Multinuclear magnetic resonance study of aluminum(III)-isothiocyanate complexes in water-acetone mixtures

Abstract

A multinuclear magnetic resonance (NMR) study of the complexes of aluminum(III) with isothiocyanate ion in water‐acetone mixtures has been completed. At temperatures low enough to slow proton and ligand exchange, separate resonance signals are observed for coordinated and bulk H~2~O (^1^H) and NCS^−^ (^13^C, ^15^N), and Al^3+^ (^27^Al) in each complex.
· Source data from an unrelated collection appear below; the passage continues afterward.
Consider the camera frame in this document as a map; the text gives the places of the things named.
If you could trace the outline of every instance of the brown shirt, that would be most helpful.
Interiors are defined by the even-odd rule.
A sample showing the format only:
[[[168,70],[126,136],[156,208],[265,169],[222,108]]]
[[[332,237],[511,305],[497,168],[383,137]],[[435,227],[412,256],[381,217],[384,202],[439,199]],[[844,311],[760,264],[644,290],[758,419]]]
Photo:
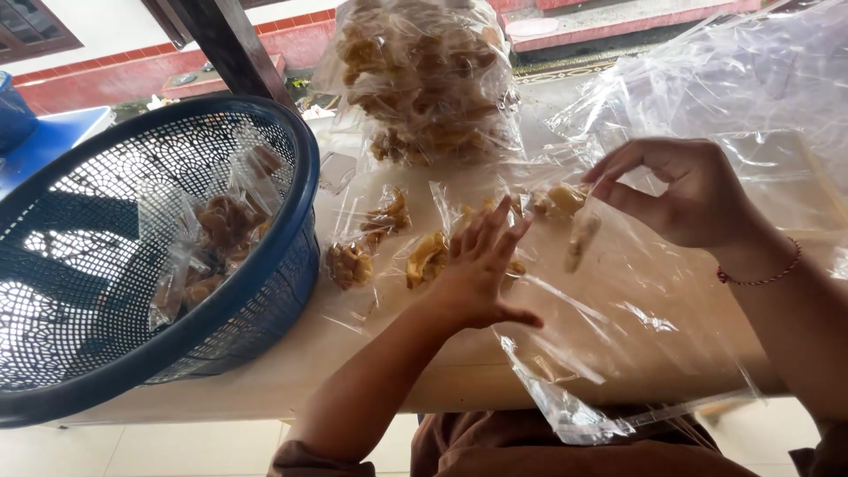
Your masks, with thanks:
[[[714,445],[694,421],[651,430],[647,438],[608,446],[567,446],[537,410],[429,414],[412,440],[410,477],[497,475],[721,475],[756,477],[699,444]],[[848,425],[834,426],[816,450],[790,453],[801,475],[848,475]],[[315,457],[287,441],[274,456],[269,477],[373,477],[371,463]]]

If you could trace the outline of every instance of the fingernail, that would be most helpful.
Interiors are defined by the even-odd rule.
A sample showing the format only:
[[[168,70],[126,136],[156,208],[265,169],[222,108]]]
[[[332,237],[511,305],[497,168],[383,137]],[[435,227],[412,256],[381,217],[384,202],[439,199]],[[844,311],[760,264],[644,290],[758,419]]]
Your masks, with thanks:
[[[610,191],[612,190],[612,184],[610,181],[606,179],[601,179],[597,184],[594,185],[592,189],[592,195],[601,200],[606,200],[607,197],[610,196]]]

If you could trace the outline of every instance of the person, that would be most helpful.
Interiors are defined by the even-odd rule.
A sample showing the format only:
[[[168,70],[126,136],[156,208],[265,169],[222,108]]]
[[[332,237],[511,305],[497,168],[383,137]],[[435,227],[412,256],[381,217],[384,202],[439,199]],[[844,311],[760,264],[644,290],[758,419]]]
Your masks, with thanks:
[[[618,182],[648,167],[667,191]],[[584,178],[593,196],[665,240],[711,253],[780,378],[819,426],[816,450],[793,453],[803,475],[848,474],[848,299],[745,196],[727,157],[706,140],[643,139]],[[505,304],[499,286],[530,221],[499,237],[507,197],[450,241],[449,264],[426,296],[331,376],[298,415],[270,476],[374,475],[361,461],[382,438],[439,348],[464,328],[544,326]],[[427,415],[413,440],[413,477],[454,475],[754,475],[693,440],[696,425],[607,446],[566,446],[538,410]]]

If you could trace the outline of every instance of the basket rim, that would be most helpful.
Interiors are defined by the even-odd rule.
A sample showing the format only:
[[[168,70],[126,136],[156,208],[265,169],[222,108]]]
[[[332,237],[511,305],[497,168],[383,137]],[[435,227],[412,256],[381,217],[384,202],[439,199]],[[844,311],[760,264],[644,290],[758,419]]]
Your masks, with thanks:
[[[132,118],[87,139],[43,167],[0,200],[0,230],[35,199],[77,166],[130,137],[180,119],[209,113],[243,112],[280,120],[294,147],[295,167],[289,194],[256,251],[207,300],[125,355],[100,368],[60,383],[31,390],[0,391],[0,429],[40,424],[85,411],[143,384],[184,357],[226,323],[243,304],[235,296],[253,297],[301,232],[318,189],[319,149],[300,115],[273,100],[255,96],[196,98]]]

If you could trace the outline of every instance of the basket mesh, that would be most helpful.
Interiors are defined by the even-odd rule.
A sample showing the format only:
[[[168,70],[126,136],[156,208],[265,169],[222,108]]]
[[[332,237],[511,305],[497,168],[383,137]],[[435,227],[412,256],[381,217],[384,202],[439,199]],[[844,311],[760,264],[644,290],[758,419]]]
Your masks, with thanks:
[[[153,233],[140,233],[140,194],[157,183],[200,199],[225,192],[220,178],[241,147],[233,134],[239,124],[250,125],[285,160],[276,173],[285,199],[295,167],[286,130],[260,115],[211,113],[114,145],[0,231],[0,390],[60,383],[156,335],[148,331],[149,302],[167,259],[176,204],[165,196],[154,201]],[[149,384],[222,373],[284,334],[309,297],[318,262],[314,217],[290,226],[299,230],[296,239],[260,292],[244,296],[236,316]]]

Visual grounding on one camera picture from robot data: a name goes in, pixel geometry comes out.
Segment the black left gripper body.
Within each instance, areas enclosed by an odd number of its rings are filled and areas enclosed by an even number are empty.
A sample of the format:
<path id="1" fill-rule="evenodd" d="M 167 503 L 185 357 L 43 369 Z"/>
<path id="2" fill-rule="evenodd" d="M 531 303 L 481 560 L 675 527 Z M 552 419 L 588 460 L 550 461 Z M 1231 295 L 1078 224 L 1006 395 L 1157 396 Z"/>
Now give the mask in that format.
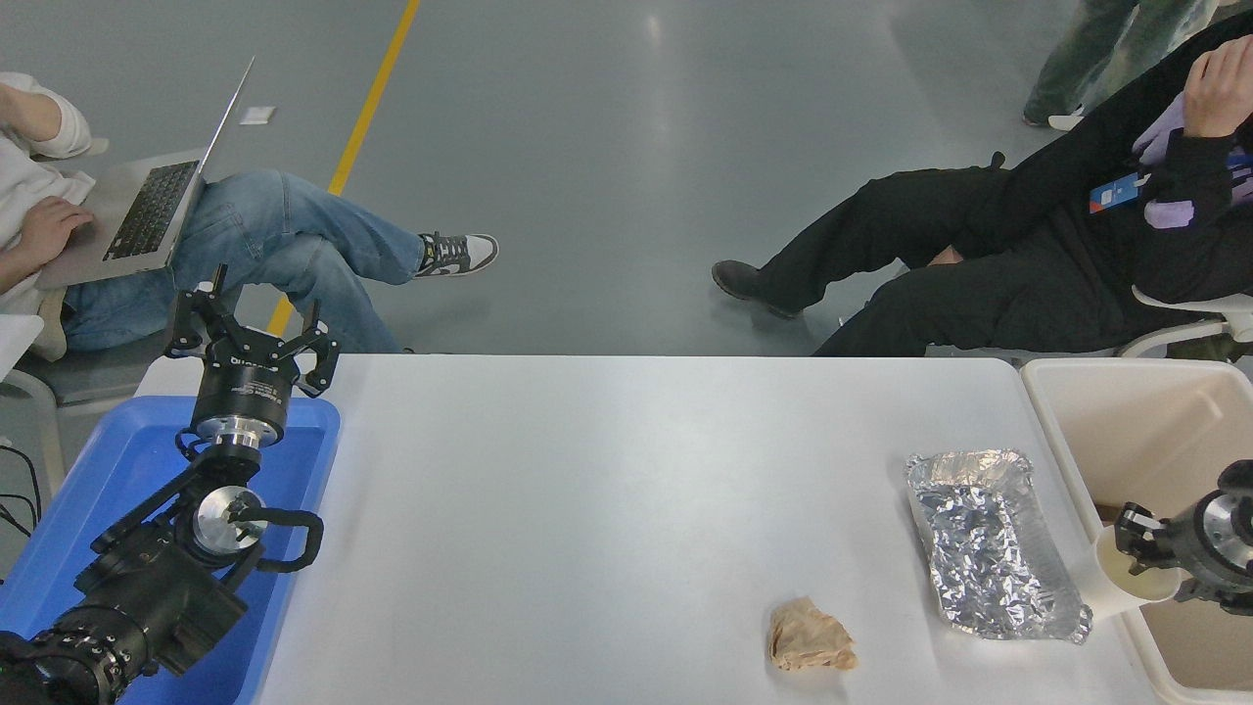
<path id="1" fill-rule="evenodd" d="M 284 430 L 299 368 L 283 356 L 283 346 L 259 331 L 246 331 L 238 341 L 229 336 L 211 341 L 193 428 L 205 430 L 211 419 L 246 418 Z"/>

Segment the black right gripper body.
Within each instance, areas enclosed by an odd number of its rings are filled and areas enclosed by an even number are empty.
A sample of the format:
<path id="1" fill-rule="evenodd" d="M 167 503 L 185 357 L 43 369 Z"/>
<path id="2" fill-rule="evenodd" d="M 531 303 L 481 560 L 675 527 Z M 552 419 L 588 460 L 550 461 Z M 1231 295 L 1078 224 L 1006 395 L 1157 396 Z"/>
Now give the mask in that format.
<path id="1" fill-rule="evenodd" d="M 1163 556 L 1172 567 L 1187 570 L 1199 584 L 1215 585 L 1210 552 L 1204 532 L 1204 512 L 1212 496 L 1203 496 L 1193 507 L 1163 521 Z"/>

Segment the laptop person's right hand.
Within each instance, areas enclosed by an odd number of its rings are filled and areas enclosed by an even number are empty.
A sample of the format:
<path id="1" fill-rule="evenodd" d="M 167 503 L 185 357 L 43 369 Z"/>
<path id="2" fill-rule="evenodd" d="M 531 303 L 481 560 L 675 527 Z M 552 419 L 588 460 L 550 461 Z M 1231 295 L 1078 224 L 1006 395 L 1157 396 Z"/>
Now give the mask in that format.
<path id="1" fill-rule="evenodd" d="M 61 255 L 76 228 L 94 222 L 94 213 L 60 197 L 45 197 L 25 214 L 13 254 L 31 270 Z"/>

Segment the badge person's left hand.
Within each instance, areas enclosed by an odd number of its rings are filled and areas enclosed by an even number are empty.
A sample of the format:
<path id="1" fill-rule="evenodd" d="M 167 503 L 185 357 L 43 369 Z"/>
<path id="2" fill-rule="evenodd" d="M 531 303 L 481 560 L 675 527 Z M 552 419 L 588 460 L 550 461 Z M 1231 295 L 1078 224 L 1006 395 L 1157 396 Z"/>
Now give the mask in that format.
<path id="1" fill-rule="evenodd" d="M 1232 136 L 1252 111 L 1252 36 L 1223 43 L 1193 63 L 1184 85 L 1184 134 Z"/>

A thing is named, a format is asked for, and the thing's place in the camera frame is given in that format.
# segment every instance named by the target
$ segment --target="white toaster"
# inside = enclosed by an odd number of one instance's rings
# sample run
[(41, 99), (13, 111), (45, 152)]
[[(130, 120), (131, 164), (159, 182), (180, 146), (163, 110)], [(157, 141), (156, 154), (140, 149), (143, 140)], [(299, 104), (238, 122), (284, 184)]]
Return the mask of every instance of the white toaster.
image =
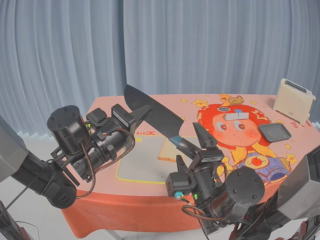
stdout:
[(312, 92), (285, 78), (281, 79), (273, 110), (278, 111), (301, 125), (309, 119), (309, 112), (316, 97)]

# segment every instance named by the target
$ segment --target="toaster slot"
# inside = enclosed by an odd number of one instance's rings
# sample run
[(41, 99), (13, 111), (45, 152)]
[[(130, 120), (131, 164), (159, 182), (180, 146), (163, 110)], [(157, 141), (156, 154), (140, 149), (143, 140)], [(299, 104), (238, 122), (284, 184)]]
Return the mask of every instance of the toaster slot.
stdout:
[(307, 94), (307, 90), (299, 85), (297, 85), (294, 82), (290, 82), (289, 80), (285, 80), (284, 82), (285, 85), (292, 87), (293, 89), (296, 89), (304, 94)]

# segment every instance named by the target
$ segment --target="table leg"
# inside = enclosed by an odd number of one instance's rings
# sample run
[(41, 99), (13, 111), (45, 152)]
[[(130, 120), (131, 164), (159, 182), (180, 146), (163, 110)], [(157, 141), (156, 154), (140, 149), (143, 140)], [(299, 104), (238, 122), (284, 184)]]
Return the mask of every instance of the table leg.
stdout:
[(123, 240), (114, 230), (103, 229), (102, 231), (109, 237), (110, 240)]

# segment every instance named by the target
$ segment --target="table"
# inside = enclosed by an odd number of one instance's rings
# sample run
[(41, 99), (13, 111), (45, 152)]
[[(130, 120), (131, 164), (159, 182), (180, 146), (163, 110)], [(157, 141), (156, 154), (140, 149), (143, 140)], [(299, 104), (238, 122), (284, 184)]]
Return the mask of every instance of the table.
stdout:
[[(178, 94), (152, 97), (185, 121), (180, 135), (194, 144), (198, 141), (193, 122), (199, 121), (211, 133), (215, 129), (213, 134), (225, 155), (228, 170), (244, 163), (257, 168), (265, 182), (262, 202), (274, 194), (303, 156), (320, 144), (320, 133), (309, 121), (302, 126), (272, 110), (274, 95)], [(111, 107), (117, 103), (130, 111), (124, 98), (116, 96), (97, 98), (89, 112), (100, 107), (110, 115)], [(221, 123), (222, 114), (226, 111), (249, 113), (249, 119)], [(257, 126), (269, 122), (283, 123), (292, 138), (268, 143), (261, 137)], [(179, 151), (146, 122), (138, 127), (135, 137), (137, 143), (131, 153), (97, 173), (93, 193), (62, 210), (77, 238), (84, 238), (99, 229), (175, 232), (200, 228), (197, 219), (181, 211), (184, 202), (167, 197), (165, 180), (170, 172), (177, 171), (175, 162), (169, 160), (180, 154)], [(191, 160), (184, 159), (189, 165)], [(268, 168), (264, 167), (266, 160), (269, 160), (268, 166), (274, 168), (271, 174), (265, 170)], [(91, 184), (82, 181), (72, 167), (69, 169), (81, 182), (78, 195), (88, 191)]]

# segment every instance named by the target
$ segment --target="cartoon face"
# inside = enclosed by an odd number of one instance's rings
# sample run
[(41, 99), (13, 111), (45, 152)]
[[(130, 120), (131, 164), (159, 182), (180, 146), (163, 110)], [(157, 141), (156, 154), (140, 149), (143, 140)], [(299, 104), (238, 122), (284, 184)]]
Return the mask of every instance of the cartoon face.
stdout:
[(225, 114), (218, 114), (212, 118), (212, 125), (214, 138), (229, 146), (247, 147), (261, 138), (258, 127), (250, 119), (226, 121)]
The ^1^H NMR spectra reveal six sets of signals for the complexes, [Al(H~2~O)~6~]^3^+ through [Al(H~2~O)(NCS)~5~]^2−^, including isomers for three of the species. Signal area measurements show a decrease in the Al^3^+ hydration number with increasing NCS^−^ concentration, as this anion replaces water in the solvation shell. In the ^27^Al NMR spectra of these systems, signals for seven complexes, [Al(H~2~O)~6~]^3+^ through [Al(NCS)~6~]^3−^, are observed, with chemical shifts increasing by about 6 ppm with each additional NCS^−^. Although broadened somewhat by the Al(III) quadrupole, the ^13^C and ^15^N NMR spectra also reveal coordinated NCS^−^ signals for these complexes, including ^27^AlN^13^CS J‐coupling in [Al(NCS)~6~]^3−^. Area evaluations of the ^15^N NMR signals provide an excellent complement to the ^1^H hydration number data. These NMR results demonstrate that a multinuclear approach to the study of solution complexes can provide detailed structural information about the species being formed.